Assignment:
Repeat the lines below exactly as written, please, from the line with "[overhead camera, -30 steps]" to the line with "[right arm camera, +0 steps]", both lines included, and no others.
***** The data *****
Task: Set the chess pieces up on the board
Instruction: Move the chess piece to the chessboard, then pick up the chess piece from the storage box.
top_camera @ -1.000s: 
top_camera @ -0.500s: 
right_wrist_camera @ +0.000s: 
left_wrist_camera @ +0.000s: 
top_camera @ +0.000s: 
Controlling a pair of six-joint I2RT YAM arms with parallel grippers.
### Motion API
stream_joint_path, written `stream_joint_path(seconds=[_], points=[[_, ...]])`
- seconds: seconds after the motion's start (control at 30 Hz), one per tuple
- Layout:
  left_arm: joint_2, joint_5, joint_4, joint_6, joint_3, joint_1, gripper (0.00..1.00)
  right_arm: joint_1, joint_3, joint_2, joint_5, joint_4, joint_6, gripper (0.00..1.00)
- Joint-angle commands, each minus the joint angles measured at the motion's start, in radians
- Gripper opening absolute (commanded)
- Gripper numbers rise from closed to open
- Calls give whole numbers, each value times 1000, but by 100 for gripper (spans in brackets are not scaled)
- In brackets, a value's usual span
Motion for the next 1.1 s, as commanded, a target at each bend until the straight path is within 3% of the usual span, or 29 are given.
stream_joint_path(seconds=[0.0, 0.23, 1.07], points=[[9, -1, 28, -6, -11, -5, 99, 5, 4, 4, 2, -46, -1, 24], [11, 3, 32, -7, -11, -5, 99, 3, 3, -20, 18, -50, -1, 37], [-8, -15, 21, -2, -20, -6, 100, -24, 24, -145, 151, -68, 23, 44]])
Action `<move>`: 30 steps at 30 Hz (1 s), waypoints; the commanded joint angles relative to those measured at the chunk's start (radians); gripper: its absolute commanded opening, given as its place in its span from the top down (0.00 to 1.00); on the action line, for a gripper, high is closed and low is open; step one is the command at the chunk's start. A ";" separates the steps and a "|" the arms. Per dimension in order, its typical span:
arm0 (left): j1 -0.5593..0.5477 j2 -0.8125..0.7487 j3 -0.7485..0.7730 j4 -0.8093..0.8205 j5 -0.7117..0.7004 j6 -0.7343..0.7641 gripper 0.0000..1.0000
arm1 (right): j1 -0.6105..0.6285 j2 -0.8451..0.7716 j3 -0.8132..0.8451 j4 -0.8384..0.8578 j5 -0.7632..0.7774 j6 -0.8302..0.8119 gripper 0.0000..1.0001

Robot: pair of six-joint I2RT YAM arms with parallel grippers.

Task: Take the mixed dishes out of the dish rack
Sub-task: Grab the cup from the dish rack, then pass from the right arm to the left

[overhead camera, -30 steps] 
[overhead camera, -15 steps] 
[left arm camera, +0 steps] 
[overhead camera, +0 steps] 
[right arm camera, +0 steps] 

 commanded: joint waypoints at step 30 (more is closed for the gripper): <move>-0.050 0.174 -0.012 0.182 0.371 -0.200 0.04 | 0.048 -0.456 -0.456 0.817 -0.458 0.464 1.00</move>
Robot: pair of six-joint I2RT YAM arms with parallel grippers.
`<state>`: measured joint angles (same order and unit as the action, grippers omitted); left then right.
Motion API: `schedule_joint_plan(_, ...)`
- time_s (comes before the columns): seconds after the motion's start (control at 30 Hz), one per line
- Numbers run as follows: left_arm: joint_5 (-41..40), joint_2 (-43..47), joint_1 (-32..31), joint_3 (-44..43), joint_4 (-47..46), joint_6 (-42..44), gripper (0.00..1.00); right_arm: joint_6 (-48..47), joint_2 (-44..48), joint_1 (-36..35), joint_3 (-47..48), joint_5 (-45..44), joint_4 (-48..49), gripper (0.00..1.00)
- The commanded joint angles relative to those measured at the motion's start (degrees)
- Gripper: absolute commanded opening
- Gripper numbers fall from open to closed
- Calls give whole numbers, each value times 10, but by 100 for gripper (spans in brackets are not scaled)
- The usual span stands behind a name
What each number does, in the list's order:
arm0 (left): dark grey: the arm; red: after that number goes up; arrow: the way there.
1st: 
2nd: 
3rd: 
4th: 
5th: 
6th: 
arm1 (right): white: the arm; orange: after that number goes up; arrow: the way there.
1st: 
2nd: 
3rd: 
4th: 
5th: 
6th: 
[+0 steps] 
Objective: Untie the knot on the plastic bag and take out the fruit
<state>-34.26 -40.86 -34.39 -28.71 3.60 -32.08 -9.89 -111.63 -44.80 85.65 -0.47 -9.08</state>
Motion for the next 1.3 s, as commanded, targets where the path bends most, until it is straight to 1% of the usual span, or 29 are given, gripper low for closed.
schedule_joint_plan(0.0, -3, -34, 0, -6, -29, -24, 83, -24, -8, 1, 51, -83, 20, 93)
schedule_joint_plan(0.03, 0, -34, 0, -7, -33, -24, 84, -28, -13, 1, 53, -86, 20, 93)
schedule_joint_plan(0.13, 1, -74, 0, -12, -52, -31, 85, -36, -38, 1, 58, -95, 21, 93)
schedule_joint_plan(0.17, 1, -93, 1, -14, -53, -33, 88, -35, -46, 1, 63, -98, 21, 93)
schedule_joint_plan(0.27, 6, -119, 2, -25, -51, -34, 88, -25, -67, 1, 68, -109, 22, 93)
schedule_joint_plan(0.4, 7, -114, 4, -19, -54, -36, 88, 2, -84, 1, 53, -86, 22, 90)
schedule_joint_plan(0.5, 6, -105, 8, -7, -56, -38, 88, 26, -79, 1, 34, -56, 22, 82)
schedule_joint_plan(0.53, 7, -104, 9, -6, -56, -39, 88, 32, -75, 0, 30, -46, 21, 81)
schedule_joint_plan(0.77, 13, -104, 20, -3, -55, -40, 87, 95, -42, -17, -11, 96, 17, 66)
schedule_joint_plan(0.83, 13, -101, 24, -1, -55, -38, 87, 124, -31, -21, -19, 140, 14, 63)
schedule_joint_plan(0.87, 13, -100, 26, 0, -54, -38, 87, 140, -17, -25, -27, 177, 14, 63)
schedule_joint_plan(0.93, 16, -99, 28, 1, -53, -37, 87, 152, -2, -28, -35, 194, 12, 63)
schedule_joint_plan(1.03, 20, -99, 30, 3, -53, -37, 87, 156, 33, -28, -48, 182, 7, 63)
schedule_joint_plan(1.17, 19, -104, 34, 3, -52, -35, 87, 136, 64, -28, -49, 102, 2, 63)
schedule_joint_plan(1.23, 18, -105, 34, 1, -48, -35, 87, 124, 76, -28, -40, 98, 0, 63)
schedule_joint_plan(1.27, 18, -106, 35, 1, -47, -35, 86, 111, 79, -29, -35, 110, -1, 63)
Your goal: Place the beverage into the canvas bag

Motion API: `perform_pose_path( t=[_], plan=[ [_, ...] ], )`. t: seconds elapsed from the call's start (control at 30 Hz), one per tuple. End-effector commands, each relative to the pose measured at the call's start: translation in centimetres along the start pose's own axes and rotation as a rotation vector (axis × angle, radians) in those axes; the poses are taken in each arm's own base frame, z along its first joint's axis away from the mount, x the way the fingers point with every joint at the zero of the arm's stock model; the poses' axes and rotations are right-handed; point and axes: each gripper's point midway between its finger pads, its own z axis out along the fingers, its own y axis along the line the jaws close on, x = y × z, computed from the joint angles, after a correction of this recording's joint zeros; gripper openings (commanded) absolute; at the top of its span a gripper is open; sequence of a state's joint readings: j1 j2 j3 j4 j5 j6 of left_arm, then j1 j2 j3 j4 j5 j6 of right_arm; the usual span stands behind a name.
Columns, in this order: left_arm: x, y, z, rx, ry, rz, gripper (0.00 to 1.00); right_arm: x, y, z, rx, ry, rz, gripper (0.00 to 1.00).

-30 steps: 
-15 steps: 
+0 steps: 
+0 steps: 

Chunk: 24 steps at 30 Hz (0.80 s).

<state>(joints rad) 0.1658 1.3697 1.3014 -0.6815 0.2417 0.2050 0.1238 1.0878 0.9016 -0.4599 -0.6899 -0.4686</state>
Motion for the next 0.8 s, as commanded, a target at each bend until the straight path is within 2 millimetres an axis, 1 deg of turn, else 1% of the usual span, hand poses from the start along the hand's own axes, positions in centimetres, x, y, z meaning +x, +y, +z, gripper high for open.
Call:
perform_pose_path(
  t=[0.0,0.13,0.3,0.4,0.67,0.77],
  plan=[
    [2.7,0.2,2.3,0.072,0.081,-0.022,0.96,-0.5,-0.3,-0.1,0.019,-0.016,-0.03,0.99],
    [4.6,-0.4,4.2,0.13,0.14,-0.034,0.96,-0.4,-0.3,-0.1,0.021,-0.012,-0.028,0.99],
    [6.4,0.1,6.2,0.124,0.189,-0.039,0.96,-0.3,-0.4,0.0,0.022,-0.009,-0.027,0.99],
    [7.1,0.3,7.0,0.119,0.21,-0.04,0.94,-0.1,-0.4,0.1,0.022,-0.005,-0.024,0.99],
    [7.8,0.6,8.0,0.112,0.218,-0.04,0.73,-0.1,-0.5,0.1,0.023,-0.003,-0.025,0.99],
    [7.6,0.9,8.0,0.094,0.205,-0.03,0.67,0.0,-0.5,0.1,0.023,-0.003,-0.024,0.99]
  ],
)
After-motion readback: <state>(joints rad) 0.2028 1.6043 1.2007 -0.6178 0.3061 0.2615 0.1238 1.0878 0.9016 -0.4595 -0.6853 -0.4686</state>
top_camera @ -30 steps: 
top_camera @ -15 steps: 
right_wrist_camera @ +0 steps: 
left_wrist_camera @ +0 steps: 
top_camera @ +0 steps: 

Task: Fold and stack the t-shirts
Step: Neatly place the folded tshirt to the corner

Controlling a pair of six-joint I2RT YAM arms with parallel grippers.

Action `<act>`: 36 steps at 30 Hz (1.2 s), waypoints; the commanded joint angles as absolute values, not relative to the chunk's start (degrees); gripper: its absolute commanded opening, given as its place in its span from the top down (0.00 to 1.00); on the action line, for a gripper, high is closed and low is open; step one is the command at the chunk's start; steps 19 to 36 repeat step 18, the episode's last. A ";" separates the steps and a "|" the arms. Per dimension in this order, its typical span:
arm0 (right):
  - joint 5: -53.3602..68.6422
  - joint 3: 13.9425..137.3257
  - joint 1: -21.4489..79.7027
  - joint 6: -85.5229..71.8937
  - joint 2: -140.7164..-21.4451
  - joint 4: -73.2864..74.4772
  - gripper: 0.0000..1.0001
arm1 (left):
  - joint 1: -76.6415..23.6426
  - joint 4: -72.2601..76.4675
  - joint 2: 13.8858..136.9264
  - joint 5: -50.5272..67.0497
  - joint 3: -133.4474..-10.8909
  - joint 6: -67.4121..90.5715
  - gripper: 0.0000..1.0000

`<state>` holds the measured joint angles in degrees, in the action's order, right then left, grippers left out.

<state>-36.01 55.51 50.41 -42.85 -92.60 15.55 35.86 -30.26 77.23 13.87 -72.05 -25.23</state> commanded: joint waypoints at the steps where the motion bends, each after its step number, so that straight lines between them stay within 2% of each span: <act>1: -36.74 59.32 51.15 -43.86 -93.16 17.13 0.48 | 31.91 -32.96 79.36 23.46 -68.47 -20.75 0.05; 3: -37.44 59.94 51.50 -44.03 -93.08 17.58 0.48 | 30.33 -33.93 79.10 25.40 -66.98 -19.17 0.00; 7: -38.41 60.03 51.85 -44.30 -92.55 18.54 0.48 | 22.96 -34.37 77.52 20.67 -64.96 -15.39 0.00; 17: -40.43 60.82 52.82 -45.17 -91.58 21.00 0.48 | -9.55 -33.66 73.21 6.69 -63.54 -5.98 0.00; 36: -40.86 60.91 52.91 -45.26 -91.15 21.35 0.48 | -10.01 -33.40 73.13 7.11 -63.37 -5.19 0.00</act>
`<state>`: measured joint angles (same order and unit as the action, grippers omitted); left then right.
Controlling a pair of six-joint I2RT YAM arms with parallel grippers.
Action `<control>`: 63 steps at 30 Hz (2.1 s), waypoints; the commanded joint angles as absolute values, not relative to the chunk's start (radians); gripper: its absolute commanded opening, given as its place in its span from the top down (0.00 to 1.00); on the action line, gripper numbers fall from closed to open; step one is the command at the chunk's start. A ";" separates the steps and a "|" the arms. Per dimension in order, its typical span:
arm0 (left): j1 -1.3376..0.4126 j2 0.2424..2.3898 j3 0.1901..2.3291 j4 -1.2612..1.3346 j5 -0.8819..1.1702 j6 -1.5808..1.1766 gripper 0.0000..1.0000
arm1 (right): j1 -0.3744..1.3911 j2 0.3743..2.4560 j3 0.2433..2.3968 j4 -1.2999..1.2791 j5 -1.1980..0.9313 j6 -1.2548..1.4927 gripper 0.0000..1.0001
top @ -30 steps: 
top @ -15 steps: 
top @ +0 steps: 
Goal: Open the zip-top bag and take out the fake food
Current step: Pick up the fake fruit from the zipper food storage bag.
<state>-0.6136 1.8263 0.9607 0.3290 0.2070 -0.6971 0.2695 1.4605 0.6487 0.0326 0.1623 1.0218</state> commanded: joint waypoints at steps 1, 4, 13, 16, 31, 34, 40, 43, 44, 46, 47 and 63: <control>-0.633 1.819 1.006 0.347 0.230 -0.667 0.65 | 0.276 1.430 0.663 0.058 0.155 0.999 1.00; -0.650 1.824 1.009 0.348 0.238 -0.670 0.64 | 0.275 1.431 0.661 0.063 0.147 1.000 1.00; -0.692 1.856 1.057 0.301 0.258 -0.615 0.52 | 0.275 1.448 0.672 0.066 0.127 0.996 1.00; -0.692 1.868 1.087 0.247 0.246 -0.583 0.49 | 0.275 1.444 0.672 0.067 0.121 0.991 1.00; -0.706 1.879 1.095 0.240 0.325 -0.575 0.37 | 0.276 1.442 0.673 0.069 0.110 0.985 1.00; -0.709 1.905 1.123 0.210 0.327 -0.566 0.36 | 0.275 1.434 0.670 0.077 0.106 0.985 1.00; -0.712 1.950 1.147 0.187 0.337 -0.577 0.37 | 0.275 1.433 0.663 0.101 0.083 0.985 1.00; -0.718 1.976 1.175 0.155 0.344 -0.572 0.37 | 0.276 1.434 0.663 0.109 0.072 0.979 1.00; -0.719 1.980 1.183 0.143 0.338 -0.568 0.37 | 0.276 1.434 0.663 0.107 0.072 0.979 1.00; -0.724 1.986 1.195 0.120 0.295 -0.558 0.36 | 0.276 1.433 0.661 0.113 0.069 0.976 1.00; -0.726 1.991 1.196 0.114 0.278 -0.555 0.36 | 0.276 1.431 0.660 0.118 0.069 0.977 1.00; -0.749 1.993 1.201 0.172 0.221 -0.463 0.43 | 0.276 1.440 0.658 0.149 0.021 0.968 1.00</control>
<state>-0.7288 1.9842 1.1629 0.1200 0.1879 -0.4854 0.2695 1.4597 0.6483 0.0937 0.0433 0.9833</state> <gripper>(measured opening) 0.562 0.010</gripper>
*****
Worked solution:
[overhead camera, -30 steps] 
[overhead camera, -15 steps] 
[left arm camera, +0 steps] 
[overhead camera, +0 steps] 
[right arm camera, +0 steps] 

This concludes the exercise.